In addition to bar graphs , histograms , and circle graphs (pie charts), there are other graphs that statisticians use to represent data and analyze what it shows. But you have to be careful when creating and reading graphs. If they are not carefully created, they can be misleading, and sometimes people purposefully make them misleading.

Choosing a Graph

Choosing what type of graph to use to represent a specific data set takes some trial and error. And, sometimes, there is more than one appropriate type of graph you can use. What you choose depends on the way you want to present your data, as well as your own personal preferences. Modern spreadsheet programs like Excel are very flexible at creating different types of graphs; with only a couple clicks, you can view data represented as a bar graph, line graph, or circle graph. From there, you can choose which one best paints the picture you want to show.

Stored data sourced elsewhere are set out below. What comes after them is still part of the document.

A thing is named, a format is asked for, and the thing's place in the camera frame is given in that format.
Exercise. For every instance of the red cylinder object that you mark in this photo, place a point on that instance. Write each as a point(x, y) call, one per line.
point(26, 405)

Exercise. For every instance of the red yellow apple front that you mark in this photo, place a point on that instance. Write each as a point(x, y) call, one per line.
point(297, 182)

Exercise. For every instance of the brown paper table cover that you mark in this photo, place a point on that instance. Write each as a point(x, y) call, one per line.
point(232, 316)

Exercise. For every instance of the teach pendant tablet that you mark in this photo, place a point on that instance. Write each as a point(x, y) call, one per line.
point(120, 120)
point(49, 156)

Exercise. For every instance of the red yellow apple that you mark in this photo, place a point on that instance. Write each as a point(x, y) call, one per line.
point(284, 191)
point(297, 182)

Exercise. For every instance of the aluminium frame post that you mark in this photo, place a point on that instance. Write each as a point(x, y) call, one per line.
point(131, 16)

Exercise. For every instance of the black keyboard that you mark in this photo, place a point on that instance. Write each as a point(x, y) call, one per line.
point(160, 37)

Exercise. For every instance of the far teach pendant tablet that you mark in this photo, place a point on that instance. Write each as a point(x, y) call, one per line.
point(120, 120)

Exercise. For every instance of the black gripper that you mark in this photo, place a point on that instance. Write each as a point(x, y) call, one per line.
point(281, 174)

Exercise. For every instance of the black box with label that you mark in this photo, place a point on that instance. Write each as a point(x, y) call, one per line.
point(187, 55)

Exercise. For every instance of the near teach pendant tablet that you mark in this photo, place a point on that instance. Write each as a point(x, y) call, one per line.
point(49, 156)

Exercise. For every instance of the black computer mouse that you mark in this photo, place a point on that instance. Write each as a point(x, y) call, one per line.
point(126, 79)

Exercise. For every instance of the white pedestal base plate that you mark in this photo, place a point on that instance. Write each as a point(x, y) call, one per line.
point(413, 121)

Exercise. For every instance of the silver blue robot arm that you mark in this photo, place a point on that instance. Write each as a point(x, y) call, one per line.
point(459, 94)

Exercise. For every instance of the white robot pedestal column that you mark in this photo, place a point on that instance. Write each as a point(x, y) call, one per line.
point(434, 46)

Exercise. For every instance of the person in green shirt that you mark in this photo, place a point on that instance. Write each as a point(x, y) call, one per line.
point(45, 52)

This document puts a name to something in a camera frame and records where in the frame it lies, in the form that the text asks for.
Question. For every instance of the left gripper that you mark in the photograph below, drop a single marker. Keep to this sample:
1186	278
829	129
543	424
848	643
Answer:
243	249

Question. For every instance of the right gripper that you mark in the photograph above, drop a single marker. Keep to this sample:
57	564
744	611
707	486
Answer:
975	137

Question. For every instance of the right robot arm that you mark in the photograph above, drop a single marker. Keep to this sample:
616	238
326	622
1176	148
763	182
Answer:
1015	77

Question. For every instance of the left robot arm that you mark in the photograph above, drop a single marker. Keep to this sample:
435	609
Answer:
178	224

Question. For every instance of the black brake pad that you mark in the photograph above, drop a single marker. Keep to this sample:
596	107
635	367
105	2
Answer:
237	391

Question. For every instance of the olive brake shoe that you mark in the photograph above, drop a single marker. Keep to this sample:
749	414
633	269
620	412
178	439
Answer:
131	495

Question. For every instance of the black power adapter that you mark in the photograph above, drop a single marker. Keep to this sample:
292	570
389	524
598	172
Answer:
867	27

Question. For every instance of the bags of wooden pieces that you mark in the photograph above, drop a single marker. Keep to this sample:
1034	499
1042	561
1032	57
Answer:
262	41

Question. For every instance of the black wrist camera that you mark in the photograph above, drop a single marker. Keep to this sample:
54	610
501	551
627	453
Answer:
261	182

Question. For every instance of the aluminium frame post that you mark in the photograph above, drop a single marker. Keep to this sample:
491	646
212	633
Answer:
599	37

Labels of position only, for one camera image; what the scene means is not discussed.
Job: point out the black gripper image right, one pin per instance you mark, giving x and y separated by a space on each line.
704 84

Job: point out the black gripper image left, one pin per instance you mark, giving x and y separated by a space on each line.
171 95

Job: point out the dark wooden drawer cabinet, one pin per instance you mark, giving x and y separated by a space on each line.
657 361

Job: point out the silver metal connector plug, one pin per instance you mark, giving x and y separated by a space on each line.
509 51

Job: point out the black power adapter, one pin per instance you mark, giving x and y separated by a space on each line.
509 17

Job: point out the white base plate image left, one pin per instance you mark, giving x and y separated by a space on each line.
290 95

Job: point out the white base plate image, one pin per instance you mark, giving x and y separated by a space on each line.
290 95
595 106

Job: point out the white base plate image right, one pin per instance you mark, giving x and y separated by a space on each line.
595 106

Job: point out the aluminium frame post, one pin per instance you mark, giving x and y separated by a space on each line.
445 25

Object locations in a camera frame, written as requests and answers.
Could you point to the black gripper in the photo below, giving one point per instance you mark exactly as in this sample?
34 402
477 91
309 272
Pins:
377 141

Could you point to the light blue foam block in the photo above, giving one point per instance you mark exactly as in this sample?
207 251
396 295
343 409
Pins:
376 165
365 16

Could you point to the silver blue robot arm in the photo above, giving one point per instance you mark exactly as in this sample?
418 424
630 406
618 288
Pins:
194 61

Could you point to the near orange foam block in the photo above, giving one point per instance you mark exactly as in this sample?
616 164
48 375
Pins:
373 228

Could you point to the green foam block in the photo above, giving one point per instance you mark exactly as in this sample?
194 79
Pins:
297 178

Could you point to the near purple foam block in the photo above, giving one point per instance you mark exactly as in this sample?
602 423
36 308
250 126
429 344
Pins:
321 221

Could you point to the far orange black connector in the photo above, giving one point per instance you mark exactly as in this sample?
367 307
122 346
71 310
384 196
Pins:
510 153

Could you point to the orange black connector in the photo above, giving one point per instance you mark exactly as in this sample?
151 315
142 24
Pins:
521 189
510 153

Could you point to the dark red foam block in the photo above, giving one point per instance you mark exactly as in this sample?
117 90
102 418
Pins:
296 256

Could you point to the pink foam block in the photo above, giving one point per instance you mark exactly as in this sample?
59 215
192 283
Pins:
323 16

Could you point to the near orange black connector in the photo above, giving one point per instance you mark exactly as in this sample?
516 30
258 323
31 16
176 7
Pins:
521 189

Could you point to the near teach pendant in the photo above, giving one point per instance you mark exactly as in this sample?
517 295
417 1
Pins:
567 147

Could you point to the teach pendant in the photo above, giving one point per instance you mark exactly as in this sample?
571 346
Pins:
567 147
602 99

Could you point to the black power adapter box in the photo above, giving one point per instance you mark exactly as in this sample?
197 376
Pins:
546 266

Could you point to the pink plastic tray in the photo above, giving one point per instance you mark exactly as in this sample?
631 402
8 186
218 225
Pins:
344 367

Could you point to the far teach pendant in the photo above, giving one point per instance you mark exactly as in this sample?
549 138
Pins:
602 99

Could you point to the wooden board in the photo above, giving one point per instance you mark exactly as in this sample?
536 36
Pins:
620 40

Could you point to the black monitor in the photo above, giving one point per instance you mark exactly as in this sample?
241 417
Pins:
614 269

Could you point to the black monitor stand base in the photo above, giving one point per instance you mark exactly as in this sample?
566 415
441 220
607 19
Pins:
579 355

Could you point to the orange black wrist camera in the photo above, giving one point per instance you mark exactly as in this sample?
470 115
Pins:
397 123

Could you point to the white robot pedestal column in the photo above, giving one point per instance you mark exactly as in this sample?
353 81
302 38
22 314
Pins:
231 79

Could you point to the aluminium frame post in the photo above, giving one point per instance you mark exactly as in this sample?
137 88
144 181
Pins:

Since there is often more than one way to graph a data set, let’s look at some examples and think about the different possibilities that are available to us.

A baseball writer wants to create a graph showing the total hits for the players with the greatest number of hits in the first half of the baseball season. These players have the following number of hits: 86, 88, 90, 90, 97, 99, 102, and 106. What type of graph should the writer use to represent the data?

A bar graph or pictograph would work best here. (A pictograph may be preferable for a small amount of data, and a bar graph may be preferable for a lot of data.)

The writer could use a stem-and-leaf plot to show the distribution of numerical data, but this kind of graph is not as effective at showing the relationship between each player and the number of hits that he has. A box-and-whisker plot, which shows the middle of a data set, is not useful here since the writer is interested in the hit totals, not the average number of hits or the spread of the data.

A statistician is collecting data on the frequency with which adults go to the dentist. She surveys 128 people and finds the following information.

  • Less than 1 time per year: 28 respondents
  • 1 time per year: 51 respondents
  • 2 times per year: 42 respondents
  • More than 2 times per year: 7 respondents

In a presentation to dentists, she especially wants to highlight the population that visits the dentist less than 1 time per year. What type of graph should she use to represent the data?

A circle graph is best, but a bar graph would also be acceptable.

As with the first example, stem-and-leaf plots and box-and-whisker plots are not useful here. The statistician is not interested in the average amount of times that a person goes to the dentist each year. A line graph would not be appropriate either, as the data is not continuous.

An amusement park planner wants to better understand the distribution of wait times that people experience while waiting for a popular ride. At the park one day, he asks 15 random people about the length of time they had to wait (in minutes).

12, 3, 2, 10, 12, 0, 2, 0, 8, 5, 4, 0, 7, 4, 6

What type of graph provides the best visual representation of this set of data: a circle graph, a box-and-whisker plot, or a bar graph?

An oceanographer wants to make a graph that shows the height (in centimeters) of a specific coral over the period of 2 years. Which type of graph is the most appropriate?

  • Circle graph
  • Box-and-whisker plot
  • Stem-and-leaf plot

Incorrect. A circle graph is often used to show parts of a whole, not changes over time. The correct answer is a line graph.

Incorrect. A box-and-whisker plot is used to show the middle of a data set; it does not reveal much about growth over time. The correct answer is a line graph.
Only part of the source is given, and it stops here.